> What is being asked
Include in the output the line containing "Query: pile of clothes" and each subsequent line of the records, through the end, transcribed exactly. Add nothing else.

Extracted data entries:
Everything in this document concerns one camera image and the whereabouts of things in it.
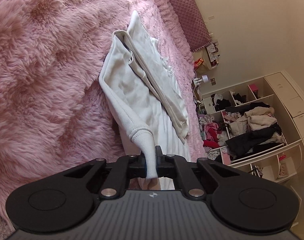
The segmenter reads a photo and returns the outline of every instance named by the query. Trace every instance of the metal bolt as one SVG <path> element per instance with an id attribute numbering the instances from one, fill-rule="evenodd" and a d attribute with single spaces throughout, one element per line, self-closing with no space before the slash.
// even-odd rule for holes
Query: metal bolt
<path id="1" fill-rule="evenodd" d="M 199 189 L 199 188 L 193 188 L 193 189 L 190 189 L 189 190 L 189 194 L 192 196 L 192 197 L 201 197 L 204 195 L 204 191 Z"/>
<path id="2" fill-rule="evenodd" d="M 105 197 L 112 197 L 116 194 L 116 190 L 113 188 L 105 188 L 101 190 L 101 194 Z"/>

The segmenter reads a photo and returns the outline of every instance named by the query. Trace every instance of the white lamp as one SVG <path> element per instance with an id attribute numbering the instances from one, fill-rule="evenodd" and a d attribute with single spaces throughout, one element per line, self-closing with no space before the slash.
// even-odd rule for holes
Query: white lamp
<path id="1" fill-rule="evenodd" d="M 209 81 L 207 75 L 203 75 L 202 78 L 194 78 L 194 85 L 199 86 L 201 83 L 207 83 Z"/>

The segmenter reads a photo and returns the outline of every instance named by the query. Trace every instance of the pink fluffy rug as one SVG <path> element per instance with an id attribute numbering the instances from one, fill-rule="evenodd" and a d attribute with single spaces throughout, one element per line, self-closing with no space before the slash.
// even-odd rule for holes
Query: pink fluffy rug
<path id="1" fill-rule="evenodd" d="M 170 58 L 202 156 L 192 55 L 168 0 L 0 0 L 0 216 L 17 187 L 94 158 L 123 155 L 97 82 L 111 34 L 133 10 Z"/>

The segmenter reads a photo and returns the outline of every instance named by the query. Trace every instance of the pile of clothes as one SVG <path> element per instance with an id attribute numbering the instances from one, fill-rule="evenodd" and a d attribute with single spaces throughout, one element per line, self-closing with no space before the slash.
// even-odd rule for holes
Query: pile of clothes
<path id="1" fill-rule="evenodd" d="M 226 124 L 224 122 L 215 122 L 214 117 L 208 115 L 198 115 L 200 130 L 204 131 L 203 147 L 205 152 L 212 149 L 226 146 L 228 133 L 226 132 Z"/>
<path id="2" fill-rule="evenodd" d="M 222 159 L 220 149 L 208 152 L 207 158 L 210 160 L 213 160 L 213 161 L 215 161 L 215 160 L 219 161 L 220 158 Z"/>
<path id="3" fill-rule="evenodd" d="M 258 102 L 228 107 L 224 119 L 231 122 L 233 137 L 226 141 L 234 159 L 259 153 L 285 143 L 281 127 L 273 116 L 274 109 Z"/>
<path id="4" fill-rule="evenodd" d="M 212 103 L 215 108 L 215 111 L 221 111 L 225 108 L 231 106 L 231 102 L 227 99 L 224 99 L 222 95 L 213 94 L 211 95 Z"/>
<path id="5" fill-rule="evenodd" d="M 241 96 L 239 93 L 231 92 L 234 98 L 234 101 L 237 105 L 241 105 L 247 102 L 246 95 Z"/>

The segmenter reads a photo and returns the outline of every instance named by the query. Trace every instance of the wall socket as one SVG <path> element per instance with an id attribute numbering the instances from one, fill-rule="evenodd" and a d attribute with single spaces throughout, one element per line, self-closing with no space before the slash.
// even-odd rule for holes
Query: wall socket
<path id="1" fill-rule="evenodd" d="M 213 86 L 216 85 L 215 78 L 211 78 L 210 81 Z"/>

> Finished task
Query: pile of clothes
<path id="1" fill-rule="evenodd" d="M 226 124 L 224 122 L 215 122 L 214 117 L 208 115 L 198 115 L 200 130 L 204 131 L 203 147 L 205 152 L 212 149 L 226 146 L 228 133 L 226 132 Z"/>
<path id="2" fill-rule="evenodd" d="M 222 159 L 220 149 L 208 152 L 207 158 L 210 160 L 213 160 L 213 161 L 215 161 L 215 160 L 219 161 L 220 158 Z"/>
<path id="3" fill-rule="evenodd" d="M 258 102 L 228 107 L 224 119 L 231 122 L 233 137 L 226 141 L 234 159 L 259 153 L 285 143 L 281 127 L 273 116 L 274 109 Z"/>
<path id="4" fill-rule="evenodd" d="M 212 103 L 215 108 L 215 111 L 221 111 L 225 108 L 231 106 L 231 102 L 227 99 L 224 99 L 222 95 L 213 94 L 211 95 Z"/>
<path id="5" fill-rule="evenodd" d="M 241 96 L 239 93 L 231 92 L 234 98 L 234 101 L 237 105 L 241 105 L 247 102 L 246 95 Z"/>

The segmenter reads a photo and returns the outline of every instance named by the query. Trace every instance of the wall socket as one SVG <path> element per instance with an id attribute numbering the instances from one, fill-rule="evenodd" and a d attribute with single spaces throughout, one element per line, self-closing with no space before the slash.
// even-odd rule for holes
Query: wall socket
<path id="1" fill-rule="evenodd" d="M 213 86 L 216 85 L 215 78 L 211 78 L 210 81 Z"/>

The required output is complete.